Alpakka provides a great way to access dozens of different data sources. File oriented sources such as HDFS and FTP sources are delivered as Source[ByteString, Future[IOResult]
. However, HTTP requests via Akka HTTP are delivered as entity streams of Source[ByteString, NotUsed]
. In my use case, I would like to retrieve content from HTTP sources as Source[ByteString, Future[IOResult]
so I can build a unified resource fetcher that works from multiple schemes (hdfs, file, ftp and S3 in this case).
In particular, I would like to convert the Source[ByteString, NotUsed]
source to
Source[ByteString, Future[IOResult]
where I am able to calculate the IOResult from the incoming byte stream.

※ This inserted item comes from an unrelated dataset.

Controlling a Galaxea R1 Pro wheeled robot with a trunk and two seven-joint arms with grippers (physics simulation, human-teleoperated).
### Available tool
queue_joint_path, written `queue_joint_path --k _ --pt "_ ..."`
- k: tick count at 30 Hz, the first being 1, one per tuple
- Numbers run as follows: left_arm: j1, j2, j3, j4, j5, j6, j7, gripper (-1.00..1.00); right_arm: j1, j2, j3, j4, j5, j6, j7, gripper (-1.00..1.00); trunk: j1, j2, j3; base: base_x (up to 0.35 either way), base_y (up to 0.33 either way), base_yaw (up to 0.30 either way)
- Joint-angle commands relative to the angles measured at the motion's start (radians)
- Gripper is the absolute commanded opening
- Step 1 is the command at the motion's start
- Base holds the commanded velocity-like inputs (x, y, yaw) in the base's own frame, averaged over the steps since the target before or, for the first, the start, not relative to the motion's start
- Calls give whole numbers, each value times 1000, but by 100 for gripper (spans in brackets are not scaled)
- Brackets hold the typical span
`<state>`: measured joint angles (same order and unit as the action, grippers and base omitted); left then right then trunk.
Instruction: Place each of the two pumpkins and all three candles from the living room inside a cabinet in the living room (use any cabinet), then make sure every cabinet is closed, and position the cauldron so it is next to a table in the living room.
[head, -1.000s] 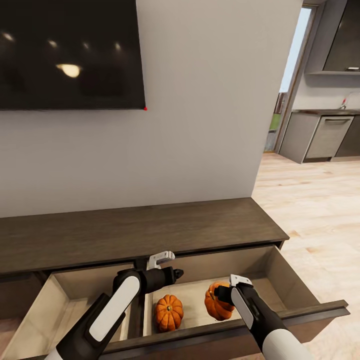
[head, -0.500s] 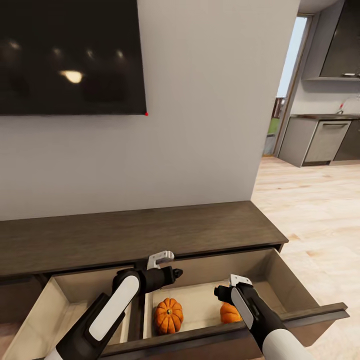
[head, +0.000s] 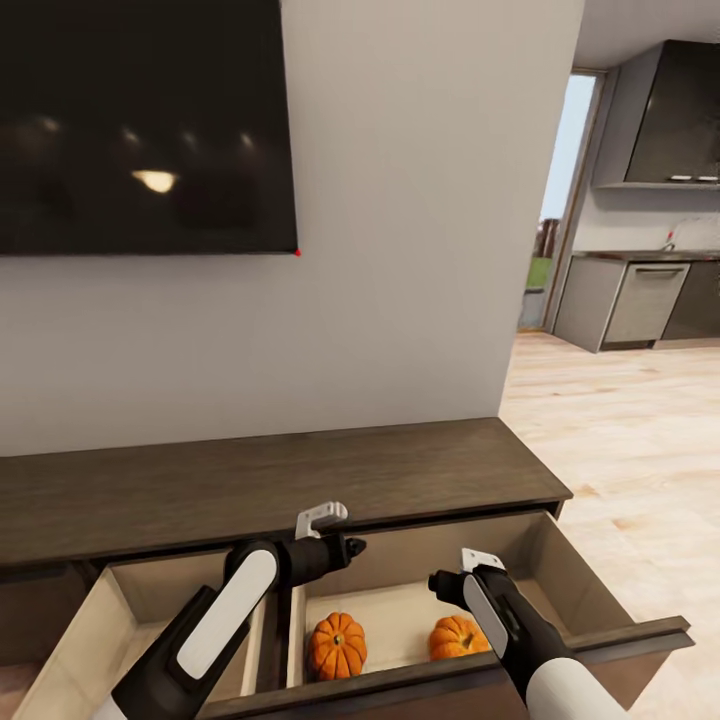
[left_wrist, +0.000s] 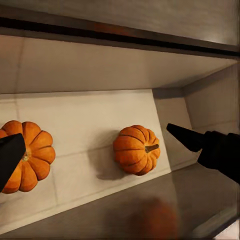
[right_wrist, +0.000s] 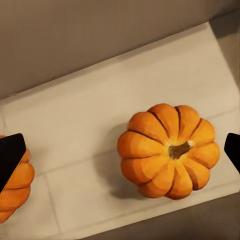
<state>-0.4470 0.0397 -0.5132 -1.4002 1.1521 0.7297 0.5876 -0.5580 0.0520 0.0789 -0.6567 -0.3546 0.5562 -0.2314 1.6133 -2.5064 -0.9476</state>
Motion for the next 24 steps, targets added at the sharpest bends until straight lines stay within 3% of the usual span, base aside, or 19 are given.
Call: queue_joint_path --k 1,10,16,24 --pt "-1 1 -1 -1 13 -1 11 100 0 -1 4 -2 -12 3 -8 100 -1 0 3 -29 0 0" --pt "-1 3 -1 0 20 -1 11 100 0 -1 4 -4 -14 2 -2 100 -5 2 38 -5 0 0" --pt "-1 4 -1 0 20 -1 11 100 0 -3 4 -7 -15 -4 64 100 -7 3 61 0 0 0" --pt "-1 11 -1 0 20 -1 11 100 0 -6 3 -8 -17 2 75 100 -11 5 92 0 0 0"
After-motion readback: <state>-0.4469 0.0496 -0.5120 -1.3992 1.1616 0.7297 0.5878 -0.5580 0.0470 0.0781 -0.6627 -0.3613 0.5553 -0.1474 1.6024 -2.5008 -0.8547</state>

There are plenty of methods like flatMapConcat
and viaMat
but none seem to be able to extract details from the input stream (such as number of bytes read) or initialise the IOResult
structure properly. Ideally, I am looking for a method with the following signature that will update the IOResult as the stream comes in.
def matCalc(src: Source[ByteString, Any]) = Source[ByteString, Future[IOResult]] = {
src.someMatFoldMagic[ByteString, IOResult](IOResult.createSuccessful(0))(m, b) => m.withCount(m.count + b.length))
}